# Florimond de Beaune

Florimond de Beaune (7 October 1601, Blois – 18 August 1652, Blois) was a French jurist[1] and mathematician, and an early follower of René Descartes.[2] R. Taton calls him "a typical example of the erudite amateurs" active in 17th-century science.[1]

In a 1638 letter to Descartes, de Beaune posed the problem of solving the differential equation

${\displaystyle {\frac {\operatorname {d} y}{\operatorname {d} x}}={\frac {\alpha }{y-x}}}$

now seen as the first example of the inverse tangent method of deducing properties of a curve from its tangents.[3][4]
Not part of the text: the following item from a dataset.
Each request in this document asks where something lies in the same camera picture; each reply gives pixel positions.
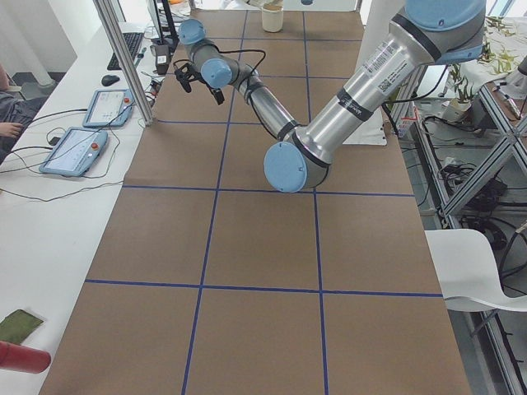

His Tractatus de limitibus aequationum was reprinted in England in 1807;[5] in it, he finds upper and lower bounds for the solutions to quadratic equations and cubic equations, as simple functions of the coefficients of these equations.[2] His Doctrine de l'angle solide and Inventaire de sa bibliothèque were also reprinted, in Paris in 1975.[1] Another of his writings was Notae breves, the introduction to a 1649 edition of Descartes' La Géométrie.[6]

## References

1. ^ a b c Taton, R. (1977), "Review of Doctrine de l'angle solide", Revue d'histoire des sciences (in French), 30 (1): 82–84.
2. ^ a b Cajori, Florian (1907), "A history of the arithmetical methods of approximation to the roots of numerical equations of one unknown quantity", Science Series, Colorado College Publication, 12: 171–289. The material on de Beaune is on p. 187.
3. ^ Goldstine, Herman Heine (1991), Die Streitschriften, Springer, p. 20, ISBN 9783764323486.
4. ^ Cajori, Florian (1898), A History of Elementary Mathematics, Macmillan, p. 189.
5. ^ Reprinted in Scriptores Logarithmici: Or, A Collection of Several Curious Tracts on the Nature and Construction of Logarithms, Mentioned in Dr. Hutton's Historical Introduction to His New Edition of Sherwin's Mathematical Tables: Together with Some Tracts on the Binomial Theorem and Other Subjects Connected with the Doctrine of Logarithms, Francis Maseres, collected by Charles Hutton and printed by J. Davis, 1807, p. 217ff.
6. ^ Sasaki, C. (2003), Descartes's Mathematical Thought, Boston Studies in the Philosophy of Science, 237, Springer, p. 235, ISBN 9781402017469.